## WHAT THE TASK ASKS
The lines to return are those below that contain the word "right".

## GIVEN DATA
------------

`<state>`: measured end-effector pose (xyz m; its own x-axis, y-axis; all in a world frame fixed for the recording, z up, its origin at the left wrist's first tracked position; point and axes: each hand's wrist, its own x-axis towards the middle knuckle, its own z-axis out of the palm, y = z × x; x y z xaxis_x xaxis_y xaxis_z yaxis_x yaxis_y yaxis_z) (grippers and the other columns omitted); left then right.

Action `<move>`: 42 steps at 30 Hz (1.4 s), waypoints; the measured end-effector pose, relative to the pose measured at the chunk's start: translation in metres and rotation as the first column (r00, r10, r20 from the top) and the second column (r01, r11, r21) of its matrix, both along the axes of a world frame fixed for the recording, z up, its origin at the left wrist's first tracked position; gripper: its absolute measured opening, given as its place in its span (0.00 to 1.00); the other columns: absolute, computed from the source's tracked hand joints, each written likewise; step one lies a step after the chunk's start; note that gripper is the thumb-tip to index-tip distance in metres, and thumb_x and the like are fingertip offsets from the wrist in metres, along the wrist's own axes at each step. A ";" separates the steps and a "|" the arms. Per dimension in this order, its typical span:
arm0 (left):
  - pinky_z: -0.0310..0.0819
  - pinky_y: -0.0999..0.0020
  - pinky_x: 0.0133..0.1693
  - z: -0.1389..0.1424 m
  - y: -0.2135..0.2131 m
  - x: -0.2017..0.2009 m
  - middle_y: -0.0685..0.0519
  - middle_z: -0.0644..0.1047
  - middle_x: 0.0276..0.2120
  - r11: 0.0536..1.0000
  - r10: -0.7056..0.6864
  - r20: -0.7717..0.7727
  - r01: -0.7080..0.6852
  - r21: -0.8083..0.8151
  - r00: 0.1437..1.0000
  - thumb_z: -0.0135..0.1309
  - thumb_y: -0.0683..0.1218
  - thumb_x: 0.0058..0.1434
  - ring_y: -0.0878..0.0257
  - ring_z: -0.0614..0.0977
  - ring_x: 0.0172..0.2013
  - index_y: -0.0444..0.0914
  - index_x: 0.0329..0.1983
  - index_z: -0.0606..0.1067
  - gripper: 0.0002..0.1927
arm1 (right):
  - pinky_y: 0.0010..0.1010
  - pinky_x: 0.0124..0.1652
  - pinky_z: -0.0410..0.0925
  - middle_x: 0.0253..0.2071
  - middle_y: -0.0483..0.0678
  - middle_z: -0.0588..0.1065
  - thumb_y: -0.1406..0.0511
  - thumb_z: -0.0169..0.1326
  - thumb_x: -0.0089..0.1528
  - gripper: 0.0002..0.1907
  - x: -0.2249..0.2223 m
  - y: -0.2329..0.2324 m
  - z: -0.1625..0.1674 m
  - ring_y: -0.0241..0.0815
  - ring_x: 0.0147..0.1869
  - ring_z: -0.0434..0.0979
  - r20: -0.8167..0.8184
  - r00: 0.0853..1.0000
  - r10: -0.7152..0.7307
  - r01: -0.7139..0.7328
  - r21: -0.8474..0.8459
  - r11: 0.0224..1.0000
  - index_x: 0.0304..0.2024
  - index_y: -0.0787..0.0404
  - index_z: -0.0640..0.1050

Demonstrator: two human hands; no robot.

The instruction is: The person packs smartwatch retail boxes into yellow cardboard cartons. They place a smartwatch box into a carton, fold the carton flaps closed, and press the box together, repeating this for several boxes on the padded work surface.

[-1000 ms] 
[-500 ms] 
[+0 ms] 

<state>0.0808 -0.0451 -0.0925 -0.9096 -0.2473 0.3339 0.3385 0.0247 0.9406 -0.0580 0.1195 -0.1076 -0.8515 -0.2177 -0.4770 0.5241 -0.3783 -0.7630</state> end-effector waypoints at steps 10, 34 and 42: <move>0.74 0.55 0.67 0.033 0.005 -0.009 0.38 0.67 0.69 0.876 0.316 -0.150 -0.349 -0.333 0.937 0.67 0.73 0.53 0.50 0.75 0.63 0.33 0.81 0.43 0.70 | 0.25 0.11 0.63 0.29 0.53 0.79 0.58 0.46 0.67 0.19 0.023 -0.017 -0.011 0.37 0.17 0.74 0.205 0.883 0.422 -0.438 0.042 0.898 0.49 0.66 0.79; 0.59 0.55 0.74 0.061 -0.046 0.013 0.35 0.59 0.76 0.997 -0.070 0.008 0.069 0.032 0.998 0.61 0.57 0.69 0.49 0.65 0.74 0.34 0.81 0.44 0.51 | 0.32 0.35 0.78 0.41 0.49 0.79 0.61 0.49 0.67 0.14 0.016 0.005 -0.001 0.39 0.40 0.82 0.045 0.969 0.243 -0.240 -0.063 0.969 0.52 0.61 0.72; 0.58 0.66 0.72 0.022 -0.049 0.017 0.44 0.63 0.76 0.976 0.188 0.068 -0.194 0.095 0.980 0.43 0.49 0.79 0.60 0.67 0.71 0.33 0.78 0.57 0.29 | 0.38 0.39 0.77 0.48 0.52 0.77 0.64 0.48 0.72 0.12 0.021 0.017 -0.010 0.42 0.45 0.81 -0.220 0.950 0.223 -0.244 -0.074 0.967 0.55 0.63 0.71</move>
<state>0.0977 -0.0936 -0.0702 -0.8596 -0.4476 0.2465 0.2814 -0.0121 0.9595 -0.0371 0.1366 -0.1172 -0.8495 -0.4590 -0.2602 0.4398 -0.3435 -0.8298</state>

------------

## EXERCISE ANSWER
`<state>`: measured end-effector pose (xyz m; its own x-axis, y-axis; all in a world frame fixed for the recording, z up, its origin at the left wrist's first tracked position; point and axes: each hand's wrist, its own x-axis towards the middle knuckle, its own z-axis out of the palm, y = z × x; x y z xaxis_x xaxis_y xaxis_z yaxis_x yaxis_y yaxis_z) (grippers and the other columns omitted); left then right.
arm1 (right):

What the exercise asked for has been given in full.